There are skeptics for everything. It’s fascinating how some people are more inclined to believe that the world was created purely by the smallest chance possible than to believe there is a living God. Even when all the evidence lines up in front of them, people will still turn their head the other way in attempt to disprove ideas. This is especially the case surrounding the Shroud of Turin. With the Shroud, there is some controversy, history, as well as evidence.


The fourteen-foot cloth said to have been the burial linen of Jesus of Nazarene, (or Christ) has been attacked by skeptics for years. One strong argument was that carbon dating of the Shroud proved that it was, in fact, not around 2000 years ago but rather in the medieval times. Going by this, another dispute then comes to say that an artist simply painted a picture of Christ in the Shroud. Yet a dispute goes on to say that how does anyone know for certain that it is the actual Jesus’ face in the Shroud and not any other man? First, we have to look at the evidence before we can draw a conclusion.


The story of this relic, many discrepancies surround its origins mainly because of the fact that there are no records of the Shroud until around the 1300s. Going back before that, however, there was a cloth known as the Cloth of Edessa, which around 900 AD was transferred to the city of Constantinople. According to a description by an archdeacon, when the cloth arrived in Constantinople, he described it as a “full length image with bloodstains from a side wound.” With this information recently recovered by the Vatican, it is easy to therefore connect the Cloth of Edessa and the Shroud of Turin as one and the same. More evidence supports this idea as microscopic amounts of pollen, from ancient flowers found only in areas such as Constantinople and around the Middle East, were found in the cloth.

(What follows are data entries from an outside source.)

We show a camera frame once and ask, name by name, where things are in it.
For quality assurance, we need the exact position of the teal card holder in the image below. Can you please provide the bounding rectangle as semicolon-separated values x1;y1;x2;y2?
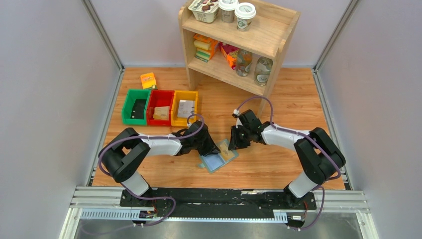
198;139;238;174

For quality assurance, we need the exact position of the tan card with logo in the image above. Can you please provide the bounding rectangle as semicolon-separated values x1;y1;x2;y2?
153;106;170;120

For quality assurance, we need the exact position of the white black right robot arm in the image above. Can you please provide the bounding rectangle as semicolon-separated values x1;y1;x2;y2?
228;110;346;202

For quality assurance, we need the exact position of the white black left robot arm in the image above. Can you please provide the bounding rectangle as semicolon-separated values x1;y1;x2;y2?
99;120;220;196

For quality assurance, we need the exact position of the white packet in yellow bin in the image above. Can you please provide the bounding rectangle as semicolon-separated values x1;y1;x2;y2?
177;100;196;119

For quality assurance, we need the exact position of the red plastic bin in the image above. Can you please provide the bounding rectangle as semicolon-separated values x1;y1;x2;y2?
146;90;175;126

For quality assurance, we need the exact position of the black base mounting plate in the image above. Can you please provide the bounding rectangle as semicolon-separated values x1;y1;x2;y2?
119;188;317;227

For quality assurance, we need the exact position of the black item in green bin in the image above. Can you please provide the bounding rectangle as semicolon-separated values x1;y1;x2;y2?
130;99;147;120

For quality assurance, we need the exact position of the right clear glass bottle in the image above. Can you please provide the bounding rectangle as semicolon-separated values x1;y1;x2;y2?
254;56;273;86

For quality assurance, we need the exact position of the clear glass bottle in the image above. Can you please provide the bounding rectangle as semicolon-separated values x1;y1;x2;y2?
254;56;273;86
235;49;253;77

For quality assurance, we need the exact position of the left clear glass bottle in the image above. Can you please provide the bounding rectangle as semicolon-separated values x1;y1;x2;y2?
235;49;253;77

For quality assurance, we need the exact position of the wooden shelf unit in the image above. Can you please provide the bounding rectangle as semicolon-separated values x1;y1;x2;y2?
178;0;301;98

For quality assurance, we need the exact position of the orange yellow snack box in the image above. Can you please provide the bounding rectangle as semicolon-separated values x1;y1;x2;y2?
140;72;158;90

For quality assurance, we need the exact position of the green plastic bin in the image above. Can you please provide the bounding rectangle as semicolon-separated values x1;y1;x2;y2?
121;89;151;125

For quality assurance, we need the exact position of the orange red snack box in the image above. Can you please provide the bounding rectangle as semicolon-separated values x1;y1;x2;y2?
220;42;239;70

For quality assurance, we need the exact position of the stack of sponges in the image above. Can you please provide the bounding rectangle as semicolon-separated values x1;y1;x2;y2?
194;33;220;62

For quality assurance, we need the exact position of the right coffee cup white lid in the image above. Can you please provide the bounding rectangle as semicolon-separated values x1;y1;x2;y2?
234;2;256;31

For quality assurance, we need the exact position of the coffee cup white lid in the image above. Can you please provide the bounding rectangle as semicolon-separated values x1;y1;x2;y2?
234;2;256;31
218;0;238;23

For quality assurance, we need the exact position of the left coffee cup white lid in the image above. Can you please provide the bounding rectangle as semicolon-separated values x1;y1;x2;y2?
218;0;238;23

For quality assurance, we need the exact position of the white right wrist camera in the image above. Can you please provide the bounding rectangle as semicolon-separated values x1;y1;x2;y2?
232;109;243;128

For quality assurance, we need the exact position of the aluminium frame rail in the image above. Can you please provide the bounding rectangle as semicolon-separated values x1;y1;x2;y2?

In around the year 1988, scientists claimed that the Shroud was dated close to 1300 due to carbon dating. This theory was then disproved as with scientific advancements, scientists were able to prove that the material was chemically different than the rest of the cloth. The samples taken for the carbon dating were actually a part of a medieval repair patch to the cloth. With this in mind, the cloth was then later tested to be at least twice > as old as the carbon estimates. Only one scientist claimed that the Shroud’s image might’ve been painted. It is agreed however, that through the chemical composition of the Shroud, by chemical and spectral analysis, the Shroud is not painted. If, however, one assumes that it was painted, first, how the image was created needs to be put to consideration. The image was a negative, which means that an artist of the medieval times has to do everything backwards with the image mind. It would be truly difficult to reprogram the way your brain processes things and to reverse everything. Imagine writing your signature upside-down and backwards. That alone is an extremely difficult task as the artist must make black into white and turn the light shades of grey into the dark and vice-versa. In addition to this strenuous process, why would an artist go so far as to make a hoax of this magnitude on a fourteen-foot cloth, instead of finding a piece of thorns and claim it as part of the crown of thorns that Jesus himself painfully wore.


All scientific evidence clearly proves that the cloth is very probable to have been around the 1st century originating near the Middle East very likely to be in Palestine. It is also safe to conclude that the Shroud bears the wounds of a man crucified and the bloodstains are truly blood. The image of the Shroud has not been proved to have been man-made by any way, be it painting or intricate stitching and also cannot be reproduced by any natural process ever recorded or thought of. The theories concluding that the Shroud was constructed in the medieval times have been disproved and it is safe to assume that the Shroud is not a hoax, fake, or fraud of any sort. An unanswered question remains as with all the evidence presented, how do we know for sure that the image on the Shroud is the actual Christ himself? The answer to this is simple: God will not spoon feed us the fact that we have possession of the burial cloth of his son Jesus Christ, instead he calls each one of us to take that leap of faith necessary to believe in something more than mere facts and evidence, but rather, to explore the spirituality deep inside us and to be unconcerned with what physical wonder he blessed us with and instead fill ourselves with his loving grace to believe in something we cannot yet see.


Teacher's Comments: What an awesome conclusion!!! Your essay brought up some facts that may gleaned from factual sources. It is good writing to cite those sources and put it part of your essay. For example, Mr. Iggy Campbell, author of the book "The Shroud Phenomenon", argued that " blah, blah, blah". Yet, another scientist, Rudolf Reindeer reiterated that "yadi yadi da".